The albums were produced to withstand the test of time, but a century is a long time. They are now fragile, with some of the pages coming loose from their binding. Again, the need for proper storage, preservation and digitisation.
Thomas’s survey cut a swathe through the social history of the people in the areas he visited – towns and villages in modern Nigerian states including: Anambra, Ebonyi, Delta, Rivers and Edo. The photographs cover subject areas including: topography, market scenes, shrines, festivals, masquerades, ornaments, pottery, sculptures, and facial scarification patterns. The hairstyles are a revelation and deserve a study of their own.
Kelani Abass’s response to the N.W. Thomas archive was unveiled in the ‘Colonial Indexicality’ exhibition which opened on September 21 at the National Museum. 12 mixed media paintings present figures from Thomas’s images to us anew, on ‘aged’ canvas mounted on board, and with corresponding numbers to the actual photograph incorporated into each piece. Text is a significant feature, replicating the anthropologist’s handwriting and recording numbers and names.
“Many of these names are in Benin to this day,” artist Victor Ehikhamenor remarked as he viewed the works.
In the second room of the exhibition is the ‘Stamping History’ series of five drawings based on images from the albums. The viewer sees the shadowy image – almost like a film negative – from a distance, only to get close and be stunned by the realisation that the drawing was done with numbers stamped by a hand numbering machine. Over 80,000 such number combinations were stamped onto five drawings.
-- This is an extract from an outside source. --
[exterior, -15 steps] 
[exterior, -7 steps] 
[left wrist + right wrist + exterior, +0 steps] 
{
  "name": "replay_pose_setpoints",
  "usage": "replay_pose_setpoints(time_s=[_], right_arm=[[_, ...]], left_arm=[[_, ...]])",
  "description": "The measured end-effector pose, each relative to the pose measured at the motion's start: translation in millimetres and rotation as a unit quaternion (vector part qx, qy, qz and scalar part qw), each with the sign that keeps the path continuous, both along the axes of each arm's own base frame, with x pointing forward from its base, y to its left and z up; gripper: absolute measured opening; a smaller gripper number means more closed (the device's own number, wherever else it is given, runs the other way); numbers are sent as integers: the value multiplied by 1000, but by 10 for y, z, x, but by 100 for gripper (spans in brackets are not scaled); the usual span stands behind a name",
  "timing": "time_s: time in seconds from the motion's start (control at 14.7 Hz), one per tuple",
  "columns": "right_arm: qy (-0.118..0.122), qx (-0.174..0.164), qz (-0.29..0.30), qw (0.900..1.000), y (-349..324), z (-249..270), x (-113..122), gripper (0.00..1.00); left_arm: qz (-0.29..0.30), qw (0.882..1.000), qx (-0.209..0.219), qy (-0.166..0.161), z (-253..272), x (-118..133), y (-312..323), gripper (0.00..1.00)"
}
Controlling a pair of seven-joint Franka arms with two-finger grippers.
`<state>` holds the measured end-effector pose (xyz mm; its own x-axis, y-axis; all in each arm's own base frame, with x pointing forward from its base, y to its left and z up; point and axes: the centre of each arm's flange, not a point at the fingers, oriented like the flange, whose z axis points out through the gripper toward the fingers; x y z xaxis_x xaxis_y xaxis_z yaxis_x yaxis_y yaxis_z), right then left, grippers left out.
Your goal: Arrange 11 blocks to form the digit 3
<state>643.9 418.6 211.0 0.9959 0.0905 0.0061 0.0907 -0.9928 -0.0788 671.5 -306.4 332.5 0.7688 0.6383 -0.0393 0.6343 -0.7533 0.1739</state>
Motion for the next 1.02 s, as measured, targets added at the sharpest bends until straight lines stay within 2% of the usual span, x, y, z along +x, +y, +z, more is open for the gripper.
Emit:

As for archival photographs shot by Abass in the museum weeks earlier, some of them made it into the exhibition as large digital prints of Northcote Thomas’s images as he had created them. Two of the albums, laid open in showcases, sit as centrepieces in each of the two exhibition rooms. They are a totem to resilience against the odds. And on the pages, an invaluable resource about life as once lived in parts of this country, albeit through the colonial gaze. The albums and the exhibition are a remarkable glimpse into the past, a dialogue with history.
([Re:]Entanglements – Contemporary Art and Colonial Archives is at the National Museum, Lagos, until October 27, 2019.)
Molara Wood is a journalist, critic, art editor and fiction writer based in Abuja.